Please read the entire data sheet before thawing. It is recommended that users follow good tissue culture practice. The RAW cell line is sterile and all work should be performed under sterile conditions.
1. Prepare a sterile 15-ml tube with 9 ml fresh medium without selection agents pre-warmed at 37C.
2. Thaw the RAW cell line vial quickly in a 37C water bath, keeping the cap portion out of the water to avoid any possible contamination.
3. Upon thawing, take the vial out of the water and clean it with 70% ethanol to decontaminate.
4. Transfer contents to the 15-ml tube (Step 1) and mix with medium by gentle inversion of tube.
5. Centrifuge at 1,000 RPM for 5 minutes.
6. Remove supernatant and resuspend pellet in 10 ml of fresh medium without selection agents. It is important to grow the RAW cell line at this stage without any selection agents.

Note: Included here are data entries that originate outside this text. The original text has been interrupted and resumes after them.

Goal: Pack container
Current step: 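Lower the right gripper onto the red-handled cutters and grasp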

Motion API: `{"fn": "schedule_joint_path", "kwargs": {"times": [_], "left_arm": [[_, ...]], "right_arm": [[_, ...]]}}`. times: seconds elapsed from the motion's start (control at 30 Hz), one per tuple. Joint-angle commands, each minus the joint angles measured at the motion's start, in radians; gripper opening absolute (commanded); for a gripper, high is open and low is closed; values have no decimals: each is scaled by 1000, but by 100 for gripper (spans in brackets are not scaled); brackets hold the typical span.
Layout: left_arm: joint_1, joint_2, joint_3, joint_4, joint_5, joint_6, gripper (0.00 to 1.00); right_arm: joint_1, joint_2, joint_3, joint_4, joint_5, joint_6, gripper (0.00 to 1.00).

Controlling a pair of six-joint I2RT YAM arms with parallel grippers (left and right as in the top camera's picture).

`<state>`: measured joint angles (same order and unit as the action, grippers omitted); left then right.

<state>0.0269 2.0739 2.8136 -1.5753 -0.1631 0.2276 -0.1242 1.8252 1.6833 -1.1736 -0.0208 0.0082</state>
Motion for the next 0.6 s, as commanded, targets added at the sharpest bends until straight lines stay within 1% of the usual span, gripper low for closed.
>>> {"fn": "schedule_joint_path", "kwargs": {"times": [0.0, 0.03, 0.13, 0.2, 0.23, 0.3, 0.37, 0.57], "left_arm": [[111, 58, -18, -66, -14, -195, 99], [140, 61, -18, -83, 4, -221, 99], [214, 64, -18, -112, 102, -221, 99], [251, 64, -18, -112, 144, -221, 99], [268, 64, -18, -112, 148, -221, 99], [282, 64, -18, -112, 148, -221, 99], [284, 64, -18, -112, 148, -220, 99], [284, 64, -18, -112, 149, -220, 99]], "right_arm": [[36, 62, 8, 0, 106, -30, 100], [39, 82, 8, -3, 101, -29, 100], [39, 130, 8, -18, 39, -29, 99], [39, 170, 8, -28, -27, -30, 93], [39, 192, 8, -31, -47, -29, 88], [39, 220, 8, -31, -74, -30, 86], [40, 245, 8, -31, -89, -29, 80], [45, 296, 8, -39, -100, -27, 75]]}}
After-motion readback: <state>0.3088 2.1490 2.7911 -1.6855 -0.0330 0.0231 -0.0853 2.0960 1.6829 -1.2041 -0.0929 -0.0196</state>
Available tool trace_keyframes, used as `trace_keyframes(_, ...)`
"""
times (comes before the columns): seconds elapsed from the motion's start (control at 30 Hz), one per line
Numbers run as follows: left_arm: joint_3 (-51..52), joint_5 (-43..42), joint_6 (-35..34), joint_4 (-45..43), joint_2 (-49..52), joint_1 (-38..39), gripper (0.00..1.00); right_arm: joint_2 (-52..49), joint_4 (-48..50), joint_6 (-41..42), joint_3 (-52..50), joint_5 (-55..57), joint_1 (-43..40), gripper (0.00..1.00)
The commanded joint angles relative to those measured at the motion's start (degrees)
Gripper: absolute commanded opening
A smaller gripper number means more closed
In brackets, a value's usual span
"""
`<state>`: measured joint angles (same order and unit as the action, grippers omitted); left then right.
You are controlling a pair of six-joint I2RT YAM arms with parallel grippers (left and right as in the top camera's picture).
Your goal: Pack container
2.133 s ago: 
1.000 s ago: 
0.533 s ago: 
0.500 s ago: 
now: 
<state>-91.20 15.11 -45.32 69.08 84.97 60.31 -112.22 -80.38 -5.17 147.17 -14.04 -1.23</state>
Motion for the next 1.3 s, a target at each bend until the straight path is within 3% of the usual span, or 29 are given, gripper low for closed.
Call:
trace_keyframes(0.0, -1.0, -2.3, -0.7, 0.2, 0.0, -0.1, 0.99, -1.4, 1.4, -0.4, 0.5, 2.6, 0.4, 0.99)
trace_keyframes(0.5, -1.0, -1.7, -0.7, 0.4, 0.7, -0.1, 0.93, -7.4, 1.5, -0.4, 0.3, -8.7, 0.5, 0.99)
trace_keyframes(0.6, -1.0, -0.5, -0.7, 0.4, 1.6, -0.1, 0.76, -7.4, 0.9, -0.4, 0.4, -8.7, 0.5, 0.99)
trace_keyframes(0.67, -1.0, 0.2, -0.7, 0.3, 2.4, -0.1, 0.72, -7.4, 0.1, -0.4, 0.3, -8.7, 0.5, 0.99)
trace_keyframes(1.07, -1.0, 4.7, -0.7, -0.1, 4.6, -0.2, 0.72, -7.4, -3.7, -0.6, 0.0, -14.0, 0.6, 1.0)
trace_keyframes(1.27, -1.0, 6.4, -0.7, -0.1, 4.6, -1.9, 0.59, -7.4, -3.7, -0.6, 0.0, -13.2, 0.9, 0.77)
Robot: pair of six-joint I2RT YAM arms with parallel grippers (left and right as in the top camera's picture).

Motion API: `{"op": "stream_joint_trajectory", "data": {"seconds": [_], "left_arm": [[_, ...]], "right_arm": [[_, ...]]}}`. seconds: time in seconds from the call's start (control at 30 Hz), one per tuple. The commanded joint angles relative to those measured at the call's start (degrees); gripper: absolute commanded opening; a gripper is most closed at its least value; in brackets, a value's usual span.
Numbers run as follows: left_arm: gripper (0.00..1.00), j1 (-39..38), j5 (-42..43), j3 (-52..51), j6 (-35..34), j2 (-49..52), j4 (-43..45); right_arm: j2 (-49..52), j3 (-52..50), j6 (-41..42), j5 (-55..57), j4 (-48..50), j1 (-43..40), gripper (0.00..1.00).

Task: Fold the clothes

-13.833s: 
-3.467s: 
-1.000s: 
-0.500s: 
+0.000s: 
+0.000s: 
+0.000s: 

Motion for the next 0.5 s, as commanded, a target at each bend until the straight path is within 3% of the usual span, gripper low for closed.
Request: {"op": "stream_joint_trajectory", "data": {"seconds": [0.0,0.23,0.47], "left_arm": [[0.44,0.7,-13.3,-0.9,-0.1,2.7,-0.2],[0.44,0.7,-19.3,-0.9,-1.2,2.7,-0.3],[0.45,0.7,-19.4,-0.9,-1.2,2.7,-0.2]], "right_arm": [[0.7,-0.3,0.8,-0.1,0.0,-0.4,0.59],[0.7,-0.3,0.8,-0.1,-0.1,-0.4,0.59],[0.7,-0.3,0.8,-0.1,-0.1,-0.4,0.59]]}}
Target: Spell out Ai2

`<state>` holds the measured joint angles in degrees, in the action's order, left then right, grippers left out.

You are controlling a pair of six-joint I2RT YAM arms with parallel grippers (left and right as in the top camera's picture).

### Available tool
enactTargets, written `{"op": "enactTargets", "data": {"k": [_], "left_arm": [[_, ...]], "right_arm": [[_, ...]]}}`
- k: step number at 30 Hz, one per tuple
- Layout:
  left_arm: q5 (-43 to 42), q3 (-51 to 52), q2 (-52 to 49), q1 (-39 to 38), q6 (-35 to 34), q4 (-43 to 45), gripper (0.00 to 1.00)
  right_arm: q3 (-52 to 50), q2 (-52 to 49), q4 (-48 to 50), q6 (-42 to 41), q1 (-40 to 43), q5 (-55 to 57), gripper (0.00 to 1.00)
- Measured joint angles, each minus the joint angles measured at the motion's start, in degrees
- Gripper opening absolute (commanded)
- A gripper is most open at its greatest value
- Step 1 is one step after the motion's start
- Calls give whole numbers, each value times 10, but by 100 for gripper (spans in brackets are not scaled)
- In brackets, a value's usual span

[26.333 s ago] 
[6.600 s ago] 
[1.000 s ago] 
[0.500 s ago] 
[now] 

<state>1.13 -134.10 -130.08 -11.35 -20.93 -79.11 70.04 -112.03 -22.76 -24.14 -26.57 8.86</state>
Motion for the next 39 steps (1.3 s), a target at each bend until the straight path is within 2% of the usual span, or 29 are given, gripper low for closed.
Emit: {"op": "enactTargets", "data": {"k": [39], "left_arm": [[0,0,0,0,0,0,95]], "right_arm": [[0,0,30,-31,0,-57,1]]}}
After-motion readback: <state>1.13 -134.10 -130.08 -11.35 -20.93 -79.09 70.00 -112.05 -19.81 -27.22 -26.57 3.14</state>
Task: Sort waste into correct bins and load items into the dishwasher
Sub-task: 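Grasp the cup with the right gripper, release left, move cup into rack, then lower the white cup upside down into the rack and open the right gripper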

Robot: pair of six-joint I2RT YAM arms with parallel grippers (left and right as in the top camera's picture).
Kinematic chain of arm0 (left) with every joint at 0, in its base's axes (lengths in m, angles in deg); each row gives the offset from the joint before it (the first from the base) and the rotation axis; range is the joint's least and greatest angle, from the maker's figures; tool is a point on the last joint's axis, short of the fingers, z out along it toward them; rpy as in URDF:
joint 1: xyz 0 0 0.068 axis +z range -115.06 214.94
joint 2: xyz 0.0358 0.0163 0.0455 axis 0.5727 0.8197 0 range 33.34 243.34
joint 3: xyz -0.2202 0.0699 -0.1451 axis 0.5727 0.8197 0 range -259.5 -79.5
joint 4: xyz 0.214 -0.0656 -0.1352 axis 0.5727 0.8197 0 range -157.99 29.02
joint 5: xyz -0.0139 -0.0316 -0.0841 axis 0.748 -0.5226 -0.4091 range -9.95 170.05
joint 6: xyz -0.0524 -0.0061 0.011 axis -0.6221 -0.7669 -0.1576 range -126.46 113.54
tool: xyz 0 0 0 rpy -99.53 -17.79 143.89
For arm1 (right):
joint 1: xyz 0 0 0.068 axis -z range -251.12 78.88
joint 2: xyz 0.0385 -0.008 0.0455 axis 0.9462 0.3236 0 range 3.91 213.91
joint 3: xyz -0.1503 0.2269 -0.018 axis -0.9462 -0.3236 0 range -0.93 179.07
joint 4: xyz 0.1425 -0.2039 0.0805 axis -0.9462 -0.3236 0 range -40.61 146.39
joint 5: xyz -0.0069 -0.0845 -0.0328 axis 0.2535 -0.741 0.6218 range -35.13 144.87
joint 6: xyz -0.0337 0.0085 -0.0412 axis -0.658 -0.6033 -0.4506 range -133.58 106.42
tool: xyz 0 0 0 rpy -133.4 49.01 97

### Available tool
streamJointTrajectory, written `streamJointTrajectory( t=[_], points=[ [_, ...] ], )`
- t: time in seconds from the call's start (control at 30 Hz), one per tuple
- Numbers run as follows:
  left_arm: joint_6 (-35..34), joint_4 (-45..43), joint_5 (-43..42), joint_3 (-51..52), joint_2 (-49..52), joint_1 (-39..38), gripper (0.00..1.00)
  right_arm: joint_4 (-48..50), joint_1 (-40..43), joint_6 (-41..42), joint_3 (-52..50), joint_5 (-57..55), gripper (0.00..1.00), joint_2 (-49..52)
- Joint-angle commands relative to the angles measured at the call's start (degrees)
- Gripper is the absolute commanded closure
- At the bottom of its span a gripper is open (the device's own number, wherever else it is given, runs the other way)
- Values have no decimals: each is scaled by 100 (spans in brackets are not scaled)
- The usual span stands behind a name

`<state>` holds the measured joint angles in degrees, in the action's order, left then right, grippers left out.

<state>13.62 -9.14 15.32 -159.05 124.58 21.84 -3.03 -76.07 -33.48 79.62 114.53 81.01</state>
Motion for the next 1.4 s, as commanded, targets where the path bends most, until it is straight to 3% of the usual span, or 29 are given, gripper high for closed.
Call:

7. Transfer the RAW line into a 25-cm2 tissue culture flask and incubate at 37C in a 95% air-5% CO2 mixture.
8. After cells settle down (in 1-3 days), remove the medium and replace with fresh complete growth medium containing selection agents.
9. At 70-80% confluency, detach the cells by trypsinization and split into new flasks with fresh complete growth medium.
10. Freeze the RAW cell line at 3~4 x 10^6 cells/ml per cryogenic vial. For optimal viability after freezing, freeze cells when they have reached log phase growth (95-98% confluency). Detach by trypsinization at 37C for 5 min, and harvest by mixing with 3 volumes of fresh medium followed by centrifugation (Step 5). Resuspend the pellet in freeze media (FBS with 10% DMSO). Add suspension to cryogenic vials in 1 ml aliquots. Place cryogenic vials, in a tissue culture approved cryogenic vial container, in -80C freezer for 24-48 hours. After 24-48 hours, move the vials into liquid nitrogen storage.